Cette interdiction devrait en toute rigueur être étendue aux interventions de l’expert habilité désigné sur le fondement de l’article L.2315-94 du Code du travail (en cas de risque grave dans l’établissement ou de projet important modifiant les conditions de santé et de sécurité ou les conditions de travail).

 

C’est précisément pour ce dernier type d’expertise que l’arrêt ici commenté peut engager les conséquences les plus significatives.

 

Ces dernières années ont vu se généraliser des pratiques consistant pour les experts habilités à exiger, quel que soit le sujet de leur expertise, le concours de très nombreux collaborateurs de l’entreprise au moyen d’entretiens individuels ou collectifs, voire de sondages (justifiant la facturation de très nombreuses journées ou dizaines de journées de mission).

 

De telles démarches sont à proscrire désormais et, sous réserve de la confirmation de cette solution par la Cour de cassation, les employeurs pourront utilement les contester afin de réduire les coûts parfois faramineux qu’elles génèrent.

 

On ne peut dans ces conditions qu’inviter les employeurs à étudier avec la plus grande attention les lettres de mission qui leur seront adressées à l’avenir par les experts du CSE, que ce soit dans le cadre des consultations récurrentes ou de projets ponctuels.

 

Ils pourront alors réclamer la déduction des honoraires prévisionnels présentés du temps passé à tout entretien avec des collaborateurs qui n’aurait pas été accepté par l’employeur.

 

Une réduction du coût des expertises menées dans le cadre des trois consultations annuelles peut même être espérée si des entretiens étaient par le passé facturés par l’expert.

 

Il sera rappelé à cet égard que lorsqu’il entend contester le coût prévisionnel, l’étendue ou la durée de l’expertise, l’employeur doit saisir le tribunal judiciaire dans un délai de 10 jours à compter de la notification qui lui en a été faite par l’expert.

 

AUTEURS

Damien Decolasse, Avocat associé, CMS Francis Lefebvre Avocats

Matthieu Beaumont, Avocat, CMS Francis Lefebvre Avocats

 

 (1) Cass. soc., 1er juin 2023, n°21-23.393 ; Etendue de la mission de l’expert-comptable du CSE lors de la consultation sur la situation économique et financière de l’entreprise (Damien Decolasse et Matthieu Beaumont)
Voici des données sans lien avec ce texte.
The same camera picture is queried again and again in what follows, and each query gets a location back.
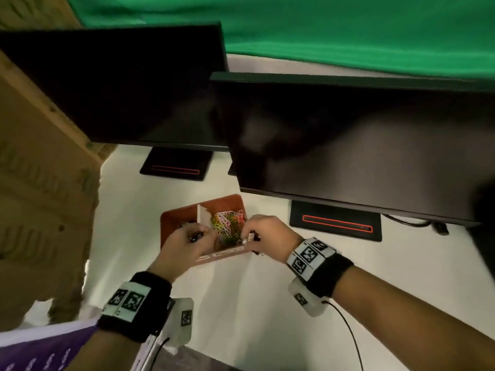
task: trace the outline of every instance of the black monitor
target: black monitor
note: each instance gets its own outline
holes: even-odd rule
[[[209,83],[227,70],[219,23],[3,31],[0,49],[91,141],[228,151]]]
[[[444,223],[483,220],[480,195],[495,189],[493,82],[211,79],[241,191]]]

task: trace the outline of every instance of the person's right arm
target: person's right arm
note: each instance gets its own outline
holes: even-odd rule
[[[282,263],[303,241],[274,216],[253,216],[243,238],[252,230],[261,241],[247,248]],[[344,272],[332,299],[411,370],[495,370],[490,337],[361,268]]]

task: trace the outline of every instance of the person's left hand
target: person's left hand
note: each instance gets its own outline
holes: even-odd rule
[[[203,237],[191,243],[191,237],[198,233],[204,233]],[[213,250],[217,237],[216,230],[198,223],[187,224],[177,229],[167,238],[148,272],[173,284],[203,253]]]

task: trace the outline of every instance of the hand
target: hand
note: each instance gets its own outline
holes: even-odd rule
[[[246,249],[262,252],[284,264],[295,248],[304,241],[304,238],[276,216],[254,215],[251,217],[244,224],[242,239],[246,239],[252,230],[258,233],[260,241],[248,242]]]
[[[191,236],[200,232],[204,233],[203,237],[191,243]],[[213,250],[217,237],[216,230],[198,223],[187,224],[177,229],[167,238],[148,272],[173,284],[203,253]]]

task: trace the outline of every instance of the red outlined rectangle
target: red outlined rectangle
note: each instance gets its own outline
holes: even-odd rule
[[[152,165],[152,167],[150,169],[152,171],[162,171],[162,172],[179,173],[179,174],[193,174],[193,175],[199,175],[200,174],[200,171],[198,169],[164,167],[162,165]]]
[[[365,224],[349,223],[347,221],[335,220],[334,218],[316,217],[310,215],[302,215],[302,220],[305,223],[313,223],[326,226],[341,227],[349,230],[363,231],[365,233],[373,233],[373,227]]]
(2) Cass. soc., 28 juin 2023, n° 22-10.293 ; Consultation sur la politique sociale de l’entreprise : précisions sur les prérogatives de l’expert-comptable

(3) Le droit à expertise du comité social et économique (Damien Decolasse et Matthieu Beaumont)

(4) Prise en charge intégrale pour les consultations sur la situation économique et financière et la politique sociale. Prise en charge à 80 % pour la consultation sur les orientations stratégiques de l’entreprise, le solde étant à la charge du CSE.